*** Begin section ***

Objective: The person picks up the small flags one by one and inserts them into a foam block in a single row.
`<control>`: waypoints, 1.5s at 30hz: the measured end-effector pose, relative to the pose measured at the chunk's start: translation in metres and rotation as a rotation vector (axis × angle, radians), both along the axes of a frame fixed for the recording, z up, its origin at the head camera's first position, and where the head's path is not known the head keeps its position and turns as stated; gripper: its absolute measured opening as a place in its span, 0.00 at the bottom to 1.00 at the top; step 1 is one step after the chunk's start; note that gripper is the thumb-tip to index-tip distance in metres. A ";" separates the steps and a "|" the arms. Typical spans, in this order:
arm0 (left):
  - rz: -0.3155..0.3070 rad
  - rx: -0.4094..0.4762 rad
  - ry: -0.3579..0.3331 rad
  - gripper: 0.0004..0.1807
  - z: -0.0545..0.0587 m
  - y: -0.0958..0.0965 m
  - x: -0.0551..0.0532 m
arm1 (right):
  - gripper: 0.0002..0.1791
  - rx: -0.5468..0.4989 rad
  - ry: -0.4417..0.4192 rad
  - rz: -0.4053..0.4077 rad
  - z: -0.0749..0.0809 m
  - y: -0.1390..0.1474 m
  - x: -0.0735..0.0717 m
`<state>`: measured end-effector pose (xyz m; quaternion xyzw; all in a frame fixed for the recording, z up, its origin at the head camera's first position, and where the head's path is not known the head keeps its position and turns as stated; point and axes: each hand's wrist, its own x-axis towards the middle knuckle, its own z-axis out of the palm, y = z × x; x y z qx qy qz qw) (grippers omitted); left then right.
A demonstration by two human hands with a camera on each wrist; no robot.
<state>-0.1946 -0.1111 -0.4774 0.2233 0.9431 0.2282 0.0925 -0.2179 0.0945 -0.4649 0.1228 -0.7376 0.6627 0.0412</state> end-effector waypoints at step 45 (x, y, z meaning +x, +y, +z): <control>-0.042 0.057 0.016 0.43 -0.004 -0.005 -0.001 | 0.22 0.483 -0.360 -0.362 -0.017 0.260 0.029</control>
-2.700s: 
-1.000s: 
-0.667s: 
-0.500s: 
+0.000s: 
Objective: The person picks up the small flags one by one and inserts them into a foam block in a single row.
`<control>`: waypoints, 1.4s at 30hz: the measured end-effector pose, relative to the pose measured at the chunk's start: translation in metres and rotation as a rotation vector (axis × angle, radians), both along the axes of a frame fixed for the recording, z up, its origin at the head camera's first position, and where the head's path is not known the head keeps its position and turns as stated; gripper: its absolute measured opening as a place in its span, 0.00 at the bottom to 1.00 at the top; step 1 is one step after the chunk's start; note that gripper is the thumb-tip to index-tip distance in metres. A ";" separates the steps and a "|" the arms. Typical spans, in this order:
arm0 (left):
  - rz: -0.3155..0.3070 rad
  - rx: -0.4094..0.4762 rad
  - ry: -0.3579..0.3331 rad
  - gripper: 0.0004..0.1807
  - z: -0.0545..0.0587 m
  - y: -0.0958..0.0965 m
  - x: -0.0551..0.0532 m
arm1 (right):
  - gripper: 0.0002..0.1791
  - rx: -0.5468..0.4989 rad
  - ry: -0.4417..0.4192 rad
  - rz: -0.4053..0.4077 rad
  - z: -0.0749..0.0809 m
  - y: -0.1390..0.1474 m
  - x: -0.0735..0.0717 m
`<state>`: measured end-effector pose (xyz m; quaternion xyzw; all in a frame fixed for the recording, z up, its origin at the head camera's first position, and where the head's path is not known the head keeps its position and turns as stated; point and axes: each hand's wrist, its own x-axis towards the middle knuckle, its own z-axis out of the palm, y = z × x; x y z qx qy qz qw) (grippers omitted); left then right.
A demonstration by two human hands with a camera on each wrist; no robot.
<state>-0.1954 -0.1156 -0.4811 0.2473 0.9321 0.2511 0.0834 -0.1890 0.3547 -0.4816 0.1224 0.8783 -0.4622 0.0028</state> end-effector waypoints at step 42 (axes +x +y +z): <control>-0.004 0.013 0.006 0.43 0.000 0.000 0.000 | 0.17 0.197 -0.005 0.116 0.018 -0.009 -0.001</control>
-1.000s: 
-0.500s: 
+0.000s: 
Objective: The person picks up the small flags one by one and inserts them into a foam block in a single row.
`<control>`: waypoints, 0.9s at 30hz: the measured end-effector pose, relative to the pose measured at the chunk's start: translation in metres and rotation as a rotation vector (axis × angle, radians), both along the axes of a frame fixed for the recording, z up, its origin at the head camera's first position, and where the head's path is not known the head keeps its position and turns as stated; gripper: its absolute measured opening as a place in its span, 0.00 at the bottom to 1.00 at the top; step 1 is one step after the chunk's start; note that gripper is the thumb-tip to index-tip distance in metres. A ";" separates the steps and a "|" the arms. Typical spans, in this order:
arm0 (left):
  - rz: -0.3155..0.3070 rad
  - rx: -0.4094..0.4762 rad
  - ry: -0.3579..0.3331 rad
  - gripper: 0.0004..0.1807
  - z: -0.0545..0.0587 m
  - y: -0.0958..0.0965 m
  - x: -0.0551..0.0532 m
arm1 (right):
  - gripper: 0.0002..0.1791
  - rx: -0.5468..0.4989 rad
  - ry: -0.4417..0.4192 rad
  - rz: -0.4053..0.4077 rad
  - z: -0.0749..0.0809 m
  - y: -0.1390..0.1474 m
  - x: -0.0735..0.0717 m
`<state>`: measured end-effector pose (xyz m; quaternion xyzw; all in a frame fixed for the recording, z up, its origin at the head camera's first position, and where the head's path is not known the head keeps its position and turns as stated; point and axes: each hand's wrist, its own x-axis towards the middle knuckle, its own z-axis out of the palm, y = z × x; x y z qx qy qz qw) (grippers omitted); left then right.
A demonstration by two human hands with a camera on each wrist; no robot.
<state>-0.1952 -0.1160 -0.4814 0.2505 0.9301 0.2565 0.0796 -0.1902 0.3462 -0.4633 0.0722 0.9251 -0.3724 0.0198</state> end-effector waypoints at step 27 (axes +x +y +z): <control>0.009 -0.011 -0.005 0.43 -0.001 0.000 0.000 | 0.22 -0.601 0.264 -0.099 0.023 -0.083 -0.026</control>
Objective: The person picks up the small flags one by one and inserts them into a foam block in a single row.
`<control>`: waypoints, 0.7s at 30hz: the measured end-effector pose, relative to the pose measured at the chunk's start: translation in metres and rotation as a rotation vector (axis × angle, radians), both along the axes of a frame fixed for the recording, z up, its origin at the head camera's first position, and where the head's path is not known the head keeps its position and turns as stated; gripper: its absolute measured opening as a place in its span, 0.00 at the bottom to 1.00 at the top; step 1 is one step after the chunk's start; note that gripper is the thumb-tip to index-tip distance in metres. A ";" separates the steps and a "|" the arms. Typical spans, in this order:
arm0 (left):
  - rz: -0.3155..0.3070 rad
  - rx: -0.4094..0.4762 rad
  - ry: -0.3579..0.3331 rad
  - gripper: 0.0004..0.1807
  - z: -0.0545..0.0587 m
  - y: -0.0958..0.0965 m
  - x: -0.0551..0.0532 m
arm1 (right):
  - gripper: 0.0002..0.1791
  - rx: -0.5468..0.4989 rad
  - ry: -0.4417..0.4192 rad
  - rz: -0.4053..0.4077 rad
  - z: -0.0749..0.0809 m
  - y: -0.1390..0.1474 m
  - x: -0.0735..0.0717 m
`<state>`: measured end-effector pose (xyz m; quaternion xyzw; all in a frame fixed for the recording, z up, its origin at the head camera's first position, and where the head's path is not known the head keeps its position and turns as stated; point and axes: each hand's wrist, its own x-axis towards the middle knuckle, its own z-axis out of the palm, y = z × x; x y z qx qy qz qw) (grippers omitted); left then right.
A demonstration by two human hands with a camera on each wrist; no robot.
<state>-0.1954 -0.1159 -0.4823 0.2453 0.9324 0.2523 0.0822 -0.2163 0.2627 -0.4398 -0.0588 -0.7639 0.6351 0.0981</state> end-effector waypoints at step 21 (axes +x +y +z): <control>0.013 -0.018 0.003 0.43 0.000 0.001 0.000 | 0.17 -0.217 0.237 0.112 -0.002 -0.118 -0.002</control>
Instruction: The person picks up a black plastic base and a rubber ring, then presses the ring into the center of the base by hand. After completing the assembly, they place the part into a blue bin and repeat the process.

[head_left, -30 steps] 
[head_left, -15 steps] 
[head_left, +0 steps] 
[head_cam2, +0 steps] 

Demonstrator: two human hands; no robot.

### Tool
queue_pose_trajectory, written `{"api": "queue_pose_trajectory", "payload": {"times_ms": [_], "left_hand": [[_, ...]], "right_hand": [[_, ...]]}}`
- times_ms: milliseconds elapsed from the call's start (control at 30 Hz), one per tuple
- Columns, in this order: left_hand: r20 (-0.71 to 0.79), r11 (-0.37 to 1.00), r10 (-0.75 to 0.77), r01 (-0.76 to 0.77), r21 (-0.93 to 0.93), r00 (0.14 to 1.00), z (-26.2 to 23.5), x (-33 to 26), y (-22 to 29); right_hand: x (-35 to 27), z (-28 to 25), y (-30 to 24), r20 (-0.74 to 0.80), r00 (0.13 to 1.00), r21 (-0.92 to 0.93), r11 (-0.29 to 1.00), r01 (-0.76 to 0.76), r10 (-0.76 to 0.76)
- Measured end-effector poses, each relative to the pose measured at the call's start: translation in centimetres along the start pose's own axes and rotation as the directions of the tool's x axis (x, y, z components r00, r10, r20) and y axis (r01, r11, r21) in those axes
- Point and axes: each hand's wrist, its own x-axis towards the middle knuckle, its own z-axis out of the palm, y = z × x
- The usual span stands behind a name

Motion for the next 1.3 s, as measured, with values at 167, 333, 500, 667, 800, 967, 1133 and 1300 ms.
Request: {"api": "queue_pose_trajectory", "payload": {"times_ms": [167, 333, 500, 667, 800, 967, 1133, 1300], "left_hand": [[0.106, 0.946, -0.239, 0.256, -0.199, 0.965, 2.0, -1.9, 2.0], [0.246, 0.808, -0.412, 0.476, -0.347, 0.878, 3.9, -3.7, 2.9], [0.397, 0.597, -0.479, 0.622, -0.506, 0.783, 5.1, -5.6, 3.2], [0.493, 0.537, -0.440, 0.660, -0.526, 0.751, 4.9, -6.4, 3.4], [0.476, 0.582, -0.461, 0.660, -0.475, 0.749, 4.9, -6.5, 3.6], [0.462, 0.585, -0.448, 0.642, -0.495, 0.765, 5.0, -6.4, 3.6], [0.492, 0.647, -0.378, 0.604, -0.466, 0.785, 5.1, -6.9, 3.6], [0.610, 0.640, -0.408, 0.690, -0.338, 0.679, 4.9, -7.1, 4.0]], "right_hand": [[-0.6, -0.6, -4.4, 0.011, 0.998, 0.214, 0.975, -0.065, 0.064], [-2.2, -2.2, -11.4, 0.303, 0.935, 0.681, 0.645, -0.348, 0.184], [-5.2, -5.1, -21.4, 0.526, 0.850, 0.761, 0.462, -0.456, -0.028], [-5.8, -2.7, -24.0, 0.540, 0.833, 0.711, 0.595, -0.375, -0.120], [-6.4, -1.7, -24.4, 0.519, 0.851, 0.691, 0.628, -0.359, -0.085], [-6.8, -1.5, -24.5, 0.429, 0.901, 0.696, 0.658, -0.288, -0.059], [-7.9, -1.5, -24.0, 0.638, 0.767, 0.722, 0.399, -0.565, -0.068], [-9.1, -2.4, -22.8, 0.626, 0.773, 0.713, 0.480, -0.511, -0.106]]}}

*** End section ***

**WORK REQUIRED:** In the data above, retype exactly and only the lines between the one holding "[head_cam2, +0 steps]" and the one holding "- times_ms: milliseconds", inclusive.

**SOLUTION TO THIS PROBLEM:**
[head_cam2, +0 steps] 

Demonstrator: two human hands; no robot.

### Tool
queue_pose_trajectory, written `{"api": "queue_pose_trajectory", "payload": {"times_ms": [_], "left_hand": [[_, ...]], "right_hand": [[_, ...]]}}`
- times_ms: milliseconds elapsed from the call's start (control at 30 Hz), one per tuple

No part of the answer remains open.